### Work instruction
Search the material and gather each line with "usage" in it.

─── Dataset records ───

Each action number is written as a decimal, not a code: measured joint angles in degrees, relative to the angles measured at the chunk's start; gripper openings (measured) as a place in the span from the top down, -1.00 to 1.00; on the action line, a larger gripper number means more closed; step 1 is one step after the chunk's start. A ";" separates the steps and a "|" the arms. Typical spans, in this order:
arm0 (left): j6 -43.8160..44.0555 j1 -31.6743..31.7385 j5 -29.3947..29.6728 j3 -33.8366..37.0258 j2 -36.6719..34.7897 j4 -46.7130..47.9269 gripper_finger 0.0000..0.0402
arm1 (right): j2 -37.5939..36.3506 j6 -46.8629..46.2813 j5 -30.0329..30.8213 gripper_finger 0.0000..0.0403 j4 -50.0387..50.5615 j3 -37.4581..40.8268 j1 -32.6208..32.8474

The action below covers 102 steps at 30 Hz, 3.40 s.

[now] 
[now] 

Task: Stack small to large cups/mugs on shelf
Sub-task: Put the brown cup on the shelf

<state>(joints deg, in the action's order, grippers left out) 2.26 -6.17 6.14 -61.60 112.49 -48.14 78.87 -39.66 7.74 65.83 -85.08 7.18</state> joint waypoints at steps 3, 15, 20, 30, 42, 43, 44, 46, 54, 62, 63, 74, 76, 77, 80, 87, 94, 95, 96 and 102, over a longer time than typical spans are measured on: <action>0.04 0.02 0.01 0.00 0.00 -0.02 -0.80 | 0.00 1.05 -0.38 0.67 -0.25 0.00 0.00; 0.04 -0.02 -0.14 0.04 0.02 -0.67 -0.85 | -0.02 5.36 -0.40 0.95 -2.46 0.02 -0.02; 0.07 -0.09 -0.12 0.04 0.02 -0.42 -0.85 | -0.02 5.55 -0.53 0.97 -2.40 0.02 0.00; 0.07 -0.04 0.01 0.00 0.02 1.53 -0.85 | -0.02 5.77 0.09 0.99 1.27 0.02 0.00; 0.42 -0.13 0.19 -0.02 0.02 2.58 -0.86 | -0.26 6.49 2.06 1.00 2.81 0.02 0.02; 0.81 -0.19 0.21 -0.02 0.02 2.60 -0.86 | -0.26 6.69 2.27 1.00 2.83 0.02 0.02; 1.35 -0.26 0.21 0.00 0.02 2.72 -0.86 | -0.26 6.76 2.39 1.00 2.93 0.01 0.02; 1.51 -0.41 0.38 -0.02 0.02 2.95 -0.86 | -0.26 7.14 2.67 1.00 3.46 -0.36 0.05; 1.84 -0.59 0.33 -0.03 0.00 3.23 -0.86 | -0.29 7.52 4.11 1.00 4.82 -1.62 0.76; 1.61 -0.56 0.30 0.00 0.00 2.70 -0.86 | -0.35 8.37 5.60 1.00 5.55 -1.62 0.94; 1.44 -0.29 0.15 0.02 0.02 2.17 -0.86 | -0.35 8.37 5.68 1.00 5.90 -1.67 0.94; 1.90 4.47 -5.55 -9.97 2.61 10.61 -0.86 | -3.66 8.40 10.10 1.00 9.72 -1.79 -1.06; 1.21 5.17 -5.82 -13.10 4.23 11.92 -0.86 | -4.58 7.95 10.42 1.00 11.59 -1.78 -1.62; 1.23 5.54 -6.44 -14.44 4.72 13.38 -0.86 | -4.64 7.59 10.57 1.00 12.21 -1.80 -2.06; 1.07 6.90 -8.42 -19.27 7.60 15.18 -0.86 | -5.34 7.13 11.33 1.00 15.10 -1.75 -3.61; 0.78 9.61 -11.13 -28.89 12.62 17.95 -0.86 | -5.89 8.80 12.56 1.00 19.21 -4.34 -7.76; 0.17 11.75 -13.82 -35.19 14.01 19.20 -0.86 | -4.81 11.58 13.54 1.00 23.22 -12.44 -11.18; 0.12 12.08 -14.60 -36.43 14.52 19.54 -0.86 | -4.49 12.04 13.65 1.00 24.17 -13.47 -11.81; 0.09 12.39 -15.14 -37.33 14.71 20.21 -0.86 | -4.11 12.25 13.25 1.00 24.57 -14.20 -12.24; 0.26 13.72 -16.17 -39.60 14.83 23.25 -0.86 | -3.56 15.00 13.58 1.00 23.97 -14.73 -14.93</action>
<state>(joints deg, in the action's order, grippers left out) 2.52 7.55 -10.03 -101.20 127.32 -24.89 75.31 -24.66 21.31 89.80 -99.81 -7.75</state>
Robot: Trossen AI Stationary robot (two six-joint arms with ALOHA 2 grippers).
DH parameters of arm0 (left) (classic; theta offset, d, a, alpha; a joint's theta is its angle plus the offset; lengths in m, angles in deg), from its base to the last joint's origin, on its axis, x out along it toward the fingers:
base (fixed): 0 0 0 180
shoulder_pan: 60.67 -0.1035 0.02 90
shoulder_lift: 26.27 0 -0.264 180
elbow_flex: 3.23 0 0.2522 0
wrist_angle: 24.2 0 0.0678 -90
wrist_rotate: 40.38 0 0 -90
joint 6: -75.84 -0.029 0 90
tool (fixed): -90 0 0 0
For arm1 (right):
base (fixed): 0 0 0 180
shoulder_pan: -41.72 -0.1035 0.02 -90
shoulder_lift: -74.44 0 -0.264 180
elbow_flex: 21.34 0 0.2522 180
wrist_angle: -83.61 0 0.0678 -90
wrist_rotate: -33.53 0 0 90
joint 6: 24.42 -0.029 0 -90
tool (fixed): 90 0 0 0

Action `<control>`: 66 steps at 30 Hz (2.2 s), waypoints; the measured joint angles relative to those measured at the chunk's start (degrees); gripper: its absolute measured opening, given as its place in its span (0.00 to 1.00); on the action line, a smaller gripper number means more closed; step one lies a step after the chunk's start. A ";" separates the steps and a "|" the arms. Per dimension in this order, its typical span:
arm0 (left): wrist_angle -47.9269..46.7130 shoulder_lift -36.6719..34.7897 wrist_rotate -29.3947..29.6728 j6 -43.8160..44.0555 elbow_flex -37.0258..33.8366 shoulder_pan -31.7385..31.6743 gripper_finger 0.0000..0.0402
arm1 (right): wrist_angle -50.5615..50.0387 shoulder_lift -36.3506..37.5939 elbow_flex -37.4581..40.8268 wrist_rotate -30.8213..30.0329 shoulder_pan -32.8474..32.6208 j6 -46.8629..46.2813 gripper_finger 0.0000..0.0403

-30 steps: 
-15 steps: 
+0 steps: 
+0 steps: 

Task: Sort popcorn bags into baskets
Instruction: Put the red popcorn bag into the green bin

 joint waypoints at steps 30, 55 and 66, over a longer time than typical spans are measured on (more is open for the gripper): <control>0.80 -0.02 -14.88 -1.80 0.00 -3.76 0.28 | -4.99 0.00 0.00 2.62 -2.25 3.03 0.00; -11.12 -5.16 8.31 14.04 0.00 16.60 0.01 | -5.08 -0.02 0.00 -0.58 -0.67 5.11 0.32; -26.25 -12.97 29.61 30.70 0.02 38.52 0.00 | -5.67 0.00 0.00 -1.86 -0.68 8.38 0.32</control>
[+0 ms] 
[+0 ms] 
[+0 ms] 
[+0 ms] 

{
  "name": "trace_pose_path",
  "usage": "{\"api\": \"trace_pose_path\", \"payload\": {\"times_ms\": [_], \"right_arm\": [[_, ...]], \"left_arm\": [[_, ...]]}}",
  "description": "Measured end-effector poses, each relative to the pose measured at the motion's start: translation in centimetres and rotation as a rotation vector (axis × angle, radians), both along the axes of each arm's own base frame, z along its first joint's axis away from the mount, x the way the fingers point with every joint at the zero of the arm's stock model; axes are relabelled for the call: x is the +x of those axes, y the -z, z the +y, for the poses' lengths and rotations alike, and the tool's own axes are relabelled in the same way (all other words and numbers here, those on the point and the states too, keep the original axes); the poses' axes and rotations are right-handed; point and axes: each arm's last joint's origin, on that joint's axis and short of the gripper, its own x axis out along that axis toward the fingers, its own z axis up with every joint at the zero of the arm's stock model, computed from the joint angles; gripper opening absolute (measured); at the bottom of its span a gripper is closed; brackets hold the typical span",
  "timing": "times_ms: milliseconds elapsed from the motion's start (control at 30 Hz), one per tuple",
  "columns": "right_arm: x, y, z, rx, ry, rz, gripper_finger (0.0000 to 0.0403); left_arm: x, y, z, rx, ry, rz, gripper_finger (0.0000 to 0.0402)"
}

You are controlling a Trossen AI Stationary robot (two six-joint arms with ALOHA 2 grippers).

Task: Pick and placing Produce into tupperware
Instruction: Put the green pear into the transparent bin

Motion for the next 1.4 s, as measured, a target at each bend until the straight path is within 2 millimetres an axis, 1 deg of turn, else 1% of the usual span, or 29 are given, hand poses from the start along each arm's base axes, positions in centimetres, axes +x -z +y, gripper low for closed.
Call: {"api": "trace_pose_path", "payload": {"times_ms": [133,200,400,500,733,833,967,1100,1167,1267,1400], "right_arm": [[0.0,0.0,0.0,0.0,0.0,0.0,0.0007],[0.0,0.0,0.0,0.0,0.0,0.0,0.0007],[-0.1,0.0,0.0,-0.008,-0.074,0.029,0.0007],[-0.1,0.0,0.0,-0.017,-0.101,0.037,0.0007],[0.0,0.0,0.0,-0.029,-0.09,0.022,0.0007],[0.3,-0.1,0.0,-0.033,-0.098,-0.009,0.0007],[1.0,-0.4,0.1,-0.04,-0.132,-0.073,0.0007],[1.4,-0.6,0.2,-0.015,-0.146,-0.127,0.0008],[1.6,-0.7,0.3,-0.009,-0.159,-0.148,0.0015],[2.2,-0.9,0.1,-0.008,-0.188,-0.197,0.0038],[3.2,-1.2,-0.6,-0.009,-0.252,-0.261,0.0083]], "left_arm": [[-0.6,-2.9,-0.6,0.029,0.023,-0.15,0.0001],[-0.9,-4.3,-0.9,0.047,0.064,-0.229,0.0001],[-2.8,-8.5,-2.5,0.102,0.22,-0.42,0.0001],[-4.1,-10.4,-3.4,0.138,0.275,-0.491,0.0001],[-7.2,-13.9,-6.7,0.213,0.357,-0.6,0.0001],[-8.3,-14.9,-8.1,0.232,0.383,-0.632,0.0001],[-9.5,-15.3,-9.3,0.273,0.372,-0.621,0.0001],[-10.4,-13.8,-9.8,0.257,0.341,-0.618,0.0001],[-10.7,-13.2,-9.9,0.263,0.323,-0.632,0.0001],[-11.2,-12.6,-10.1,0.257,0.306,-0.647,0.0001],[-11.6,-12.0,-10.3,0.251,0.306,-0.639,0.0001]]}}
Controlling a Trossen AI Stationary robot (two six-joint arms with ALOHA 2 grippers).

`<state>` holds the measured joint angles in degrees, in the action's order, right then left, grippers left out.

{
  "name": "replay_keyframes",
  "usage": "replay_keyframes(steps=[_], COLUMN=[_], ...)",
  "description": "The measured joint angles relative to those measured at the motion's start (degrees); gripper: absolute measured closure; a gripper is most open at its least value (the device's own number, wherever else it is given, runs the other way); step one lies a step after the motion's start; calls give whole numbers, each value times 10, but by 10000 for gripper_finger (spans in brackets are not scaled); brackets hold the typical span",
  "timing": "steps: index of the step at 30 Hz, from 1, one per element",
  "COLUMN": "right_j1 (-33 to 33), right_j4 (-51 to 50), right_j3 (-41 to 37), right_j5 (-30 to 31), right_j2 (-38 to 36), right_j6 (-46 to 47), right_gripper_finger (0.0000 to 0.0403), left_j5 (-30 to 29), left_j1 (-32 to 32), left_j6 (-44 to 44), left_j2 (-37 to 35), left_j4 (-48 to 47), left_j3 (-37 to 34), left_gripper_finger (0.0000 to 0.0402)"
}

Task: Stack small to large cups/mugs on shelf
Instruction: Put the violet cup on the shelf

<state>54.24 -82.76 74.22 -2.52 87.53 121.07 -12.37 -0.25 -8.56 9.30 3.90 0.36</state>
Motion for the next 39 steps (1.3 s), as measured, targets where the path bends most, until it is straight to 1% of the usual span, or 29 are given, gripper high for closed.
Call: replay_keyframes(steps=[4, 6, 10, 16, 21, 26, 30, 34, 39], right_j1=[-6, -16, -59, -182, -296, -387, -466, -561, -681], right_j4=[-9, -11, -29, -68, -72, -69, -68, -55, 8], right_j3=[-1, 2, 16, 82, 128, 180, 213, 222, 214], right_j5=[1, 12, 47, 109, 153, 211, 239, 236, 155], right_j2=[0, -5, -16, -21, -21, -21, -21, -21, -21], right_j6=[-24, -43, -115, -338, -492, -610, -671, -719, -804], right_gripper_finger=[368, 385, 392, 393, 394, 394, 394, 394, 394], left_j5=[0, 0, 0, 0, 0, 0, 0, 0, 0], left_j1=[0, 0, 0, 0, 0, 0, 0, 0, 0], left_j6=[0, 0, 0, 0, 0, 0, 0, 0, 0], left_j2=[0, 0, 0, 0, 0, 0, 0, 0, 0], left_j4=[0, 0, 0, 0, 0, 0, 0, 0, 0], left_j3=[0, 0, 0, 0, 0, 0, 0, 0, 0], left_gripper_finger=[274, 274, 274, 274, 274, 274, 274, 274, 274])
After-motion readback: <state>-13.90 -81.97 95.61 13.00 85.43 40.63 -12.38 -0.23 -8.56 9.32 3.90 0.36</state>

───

### Finished exercise
  "usage": "{\"api\": \"trace_pose_path\", \"payload\": {\"times_ms\": [_], \"right_arm\": [[_, ...]], \"left_arm\": [[_, ...]]}}",
  "usage": "replay_keyframes(steps=[_], COLUMN=[_], ...)",

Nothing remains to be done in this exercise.